George Harrison

Personal information
- Full name: George Benjamin Harrison
- Born: 14 September 1895 Dalton, Lancashire, England
- Batting: Left-handed

Domestic team information
- 1924–1925: Glamorgan

Career statistics
| Competition | FC |
| Matches | 9 |
| Runs scored | 109 |
| Batting average | 6.41 |
| 100s/50s | –/– |
| Top score | 15 |
| Balls bowled | – |
| Wickets | – |
| Bowling average | – |
| 5 wickets in innings | – |
| 10 wickets in match | – |
| Best bowling | – |
| Catches/stumpings | 3/– |
- Source: Cricinfo, 30 June 2010

= George Harrison (Glamorgan cricketer) =

English cricketer

George Benjamin Harrison (14 September 1895-date of death unknown) was an English cricketer. Harrison was a left-handed batsman. He was born at Dalton, near Skelmersdale, Lancashire.
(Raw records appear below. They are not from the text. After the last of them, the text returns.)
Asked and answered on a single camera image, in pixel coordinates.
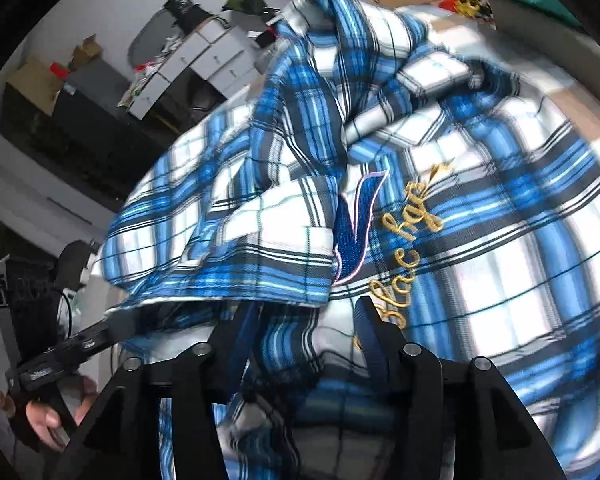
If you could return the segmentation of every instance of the plaid shirt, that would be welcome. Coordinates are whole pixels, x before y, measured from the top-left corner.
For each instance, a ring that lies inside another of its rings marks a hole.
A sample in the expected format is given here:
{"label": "plaid shirt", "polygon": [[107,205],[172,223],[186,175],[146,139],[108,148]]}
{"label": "plaid shirt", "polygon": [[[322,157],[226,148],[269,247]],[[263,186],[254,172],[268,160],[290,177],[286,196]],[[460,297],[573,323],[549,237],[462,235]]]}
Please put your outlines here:
{"label": "plaid shirt", "polygon": [[[183,134],[113,222],[94,272],[129,297],[107,315],[135,312],[156,332],[129,345],[160,360],[235,301],[263,303],[243,379],[262,393],[216,406],[231,478],[378,477],[394,414],[353,317],[372,290],[407,340],[489,356],[570,478],[595,478],[600,114],[586,92],[433,7],[293,0],[285,18],[262,94]],[[399,227],[409,182],[434,215],[416,232]],[[277,384],[293,394],[265,393]],[[165,400],[165,479],[170,413]]]}

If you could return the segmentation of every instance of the metal screw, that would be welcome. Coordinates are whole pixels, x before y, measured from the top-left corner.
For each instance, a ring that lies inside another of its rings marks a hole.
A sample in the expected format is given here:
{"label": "metal screw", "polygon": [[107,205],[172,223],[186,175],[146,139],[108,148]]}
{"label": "metal screw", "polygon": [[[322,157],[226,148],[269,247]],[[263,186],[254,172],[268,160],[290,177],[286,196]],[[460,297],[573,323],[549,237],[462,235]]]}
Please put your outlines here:
{"label": "metal screw", "polygon": [[491,368],[491,361],[486,357],[477,357],[474,361],[474,365],[478,370],[488,370]]}
{"label": "metal screw", "polygon": [[211,345],[207,342],[200,342],[193,345],[191,349],[195,355],[199,355],[202,357],[203,355],[207,355],[211,352]]}
{"label": "metal screw", "polygon": [[416,343],[407,343],[402,347],[402,351],[407,355],[416,357],[416,355],[420,355],[422,348],[420,348],[420,345],[416,345]]}
{"label": "metal screw", "polygon": [[140,367],[141,364],[142,364],[142,361],[140,360],[139,357],[130,357],[124,363],[122,363],[122,367],[127,372],[133,372],[134,370],[138,370],[138,368]]}
Harrison made his first-class debut for Glamorgan in 1924 against Gloucestershire. From 1924 to 1925, he represented the county in 9 first-class matches, with his final appearance coming against Northamptonshire. In his 9 first-class matches he scored 109 runs at a batting average of 6.41, with a high score of 34. In the field he took 3 catches.